2016 – AI is listening, learning and responding
As Amazon Echo, Google Home and Apple charge forward with speech recognition on virtual assistant devices in our homes, a whole new opportunity beckons for advertisers. Just as ads ranked in Google’s AdWords, will advertisers bid to influence Alexa’s product recommendations? Amazon is currently in 15 million homes and is developing advertising opportunities for Clorox, Proctor & Gamble, and others to promote their products on Alexa.

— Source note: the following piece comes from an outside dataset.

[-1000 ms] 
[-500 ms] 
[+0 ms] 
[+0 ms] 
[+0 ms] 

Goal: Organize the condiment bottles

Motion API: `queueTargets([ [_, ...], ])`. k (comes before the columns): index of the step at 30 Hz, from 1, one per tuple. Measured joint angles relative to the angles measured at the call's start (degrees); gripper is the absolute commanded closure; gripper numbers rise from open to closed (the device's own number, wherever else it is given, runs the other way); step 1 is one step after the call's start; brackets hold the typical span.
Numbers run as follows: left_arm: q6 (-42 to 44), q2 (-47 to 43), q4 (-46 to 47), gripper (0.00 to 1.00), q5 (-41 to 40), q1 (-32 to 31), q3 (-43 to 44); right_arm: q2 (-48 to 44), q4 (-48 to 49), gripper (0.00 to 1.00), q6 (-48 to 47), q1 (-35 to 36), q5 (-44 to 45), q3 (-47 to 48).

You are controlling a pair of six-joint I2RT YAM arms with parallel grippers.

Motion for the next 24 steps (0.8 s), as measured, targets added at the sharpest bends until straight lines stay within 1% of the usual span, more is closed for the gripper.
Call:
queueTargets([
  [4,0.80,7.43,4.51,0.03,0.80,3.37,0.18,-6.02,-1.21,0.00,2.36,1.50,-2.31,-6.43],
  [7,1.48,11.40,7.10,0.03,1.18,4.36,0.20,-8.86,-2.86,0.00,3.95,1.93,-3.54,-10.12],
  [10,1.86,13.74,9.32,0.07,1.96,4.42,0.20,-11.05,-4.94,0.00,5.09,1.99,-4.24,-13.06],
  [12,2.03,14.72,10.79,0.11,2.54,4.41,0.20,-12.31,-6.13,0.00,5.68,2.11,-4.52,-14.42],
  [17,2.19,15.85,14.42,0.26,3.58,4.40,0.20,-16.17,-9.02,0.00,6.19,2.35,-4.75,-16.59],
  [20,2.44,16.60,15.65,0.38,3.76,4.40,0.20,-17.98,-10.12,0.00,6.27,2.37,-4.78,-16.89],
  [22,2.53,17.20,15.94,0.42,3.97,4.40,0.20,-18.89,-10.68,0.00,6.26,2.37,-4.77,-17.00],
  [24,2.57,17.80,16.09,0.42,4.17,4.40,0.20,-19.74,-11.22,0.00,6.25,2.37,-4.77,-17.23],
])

Facebook Messenger, WhatsApp, and Slack began using AI to reduce the human labor involved in answering simple customer support questions – a cost center for any company of size. AI-powered chatbots respond to customer questions by chatting online under the auspices of customer support technicians and helpdesk prophets. These chatbots interpret the keywords in the users typed questions and form likely answers to questions.
What’s next for advertisers?
While it’s clear that AI is influencing the methods, targeting, and labor behind advertising, the future of AI may be in the ad itself. Case in point: in 2015, M&C Saatchi developed what is widely considered to be the world’s first AI-powered advertisement.
Built for a fictitious coffee company, Bahio, and debuting in central London, this virtual “poster” changes based on consumer reaction, with various text and image options that elicit different reactions. Given the consumer data collected by Google, Facebook and others, perhaps custom AI-oriented advertisements are the future of advertising with language, cadence, images and colors custom designed to appeal to the viewer. Could these custom ads be triggered by the user data in our cell phones?